C-VILLE’s longest running columnist and all-around Answer Man offers some of his expert knowledge on obscure New Year’s traditions.
Dear Ace: What are some New Year’s Eve rituals and superstitions regarding luck, prosperity and health?—Spike D. Punch
Dear Spike: You’d think that Ace’s notoriously poor fortune would disqualify him from answering this question, but you’d be wrong. See, having grown up in a good Southern household like any other, Ace is well acquainted with the chalky non-taste of black-eyed peas and collard greens, which Papa Atkins insisted we munch on for dinner on the first day of every year.
According to Internet folklore, black-eyed peas gained their auspicious status during the Civil War. (Except, of course, for Fergie and Will. I. Am., both of whom remain inauspicious.) General Sherman was conducting a scorched-earth campaign across the South, destroying most crops and other available food sources. For whatever reason, however, Sherman overlooked the fields of black-eyed peas, and the bland yet nutritious bean sustained Confederate stomachs for the duration of the war. Thereafter, the black-eyed pea became a symbol for luck and prosperity, especially when supplemented with greens, cornbread or stewed tomatoes.
Another tradition has the cook add a shiny penny or dime to the pot of black-eyed peas just before dishing out the first helping, with the idea being that whoever’s bowl contains the coin will have the best luck over the following year. Funnily enough, the Greeks do about the same thing every New Year’s—which coincides with their Festival of St. Basil, one of the founders of the Greek Orthodox Church—by baking a silver or gold coin inside of a cake, and subsequently serving slices to multiple people. Again, whoever finds the coin wins the best fortune, although there isn’t a clear consensus as to the fate of whatever poor soul accidently eats the money.
Ace, personally, was never a fan of the black-eyed pea ritual.

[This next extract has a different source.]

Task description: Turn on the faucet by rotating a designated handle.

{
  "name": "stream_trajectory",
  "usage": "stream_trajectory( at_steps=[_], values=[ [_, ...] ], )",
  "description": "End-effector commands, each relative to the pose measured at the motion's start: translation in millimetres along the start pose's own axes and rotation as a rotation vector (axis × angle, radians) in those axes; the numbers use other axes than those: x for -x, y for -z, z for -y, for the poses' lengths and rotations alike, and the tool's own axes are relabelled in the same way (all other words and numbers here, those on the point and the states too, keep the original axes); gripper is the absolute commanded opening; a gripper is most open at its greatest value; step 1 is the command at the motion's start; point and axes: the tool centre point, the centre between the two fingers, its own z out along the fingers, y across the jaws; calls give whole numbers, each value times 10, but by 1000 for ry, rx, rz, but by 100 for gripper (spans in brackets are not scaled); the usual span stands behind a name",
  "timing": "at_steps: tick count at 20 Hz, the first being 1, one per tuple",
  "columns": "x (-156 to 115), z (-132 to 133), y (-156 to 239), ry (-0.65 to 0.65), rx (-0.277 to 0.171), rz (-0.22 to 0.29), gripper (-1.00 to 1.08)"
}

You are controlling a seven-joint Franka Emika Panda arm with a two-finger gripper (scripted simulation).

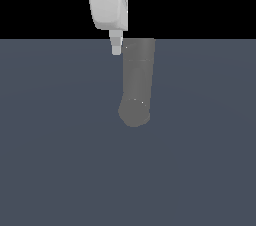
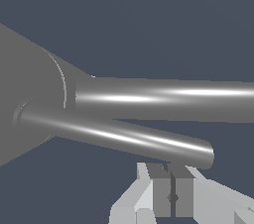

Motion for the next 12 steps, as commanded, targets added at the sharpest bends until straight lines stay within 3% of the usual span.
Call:
stream_trajectory(
  at_steps=[1, 12],
  values=[
    [-287, 10, 1, -28, 1, 0, -100],
    [-973, 9, 3, -38, 3, 0, -100]
  ],
)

Nowadays, Ace takes his cues from the Spaniards, whose New Year’s practice of eating twelve grapes at midnight—one for each month of desired prosperity—jibes nicely with his Bacchanalian lifestyle.
Not all New Year’s rituals involve food. If you’re the humbug type, or you’re up for a spectacle, you can do as the Dutch do and burn your dying Christmas trees in the streets while shooting fireworks into the sky. Take that, holiday cheer!

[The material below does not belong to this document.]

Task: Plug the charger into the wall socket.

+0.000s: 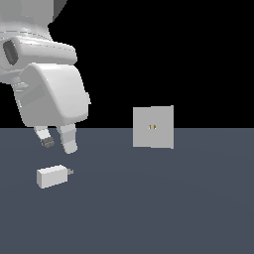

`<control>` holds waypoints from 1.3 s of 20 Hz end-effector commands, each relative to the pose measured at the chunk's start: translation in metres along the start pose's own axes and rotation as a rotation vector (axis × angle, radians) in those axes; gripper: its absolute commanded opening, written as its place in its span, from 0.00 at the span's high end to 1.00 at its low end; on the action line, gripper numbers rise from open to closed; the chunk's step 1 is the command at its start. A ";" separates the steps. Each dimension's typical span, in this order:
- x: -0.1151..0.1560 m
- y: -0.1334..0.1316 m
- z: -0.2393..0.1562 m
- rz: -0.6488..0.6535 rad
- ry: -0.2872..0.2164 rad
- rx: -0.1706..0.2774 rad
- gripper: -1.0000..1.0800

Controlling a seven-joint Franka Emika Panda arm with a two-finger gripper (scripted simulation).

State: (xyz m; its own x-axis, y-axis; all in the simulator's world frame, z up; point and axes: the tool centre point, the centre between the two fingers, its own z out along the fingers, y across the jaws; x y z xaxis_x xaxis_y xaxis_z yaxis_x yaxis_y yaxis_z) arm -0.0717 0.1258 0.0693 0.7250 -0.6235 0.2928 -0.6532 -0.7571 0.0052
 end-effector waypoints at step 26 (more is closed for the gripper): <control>-0.021 -0.007 0.050 0.040 0.012 -0.007 0.04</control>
State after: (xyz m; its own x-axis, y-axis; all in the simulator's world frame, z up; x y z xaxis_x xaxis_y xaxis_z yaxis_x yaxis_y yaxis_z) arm -0.0720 0.1345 0.0196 0.6955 -0.6508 0.3045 -0.6834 -0.7300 0.0009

And on the opposite end of the New Year’s ritual spectrum, you find traditions that are downright esoteric. Families of German descent, for example, might pour molten lead into boiling water, and then try to divine patterns for the coming year in the resultant shapes. Alchemical, no?
Then again, none of these tops the Brazilian custom of donning brightly colored underpants, in accordance with one’s wishes for the year ahead. Red for romance, gold for wealth…Ace never would have thought that color-coding his nether regions could influence the future, but hey, he’ll try anything once.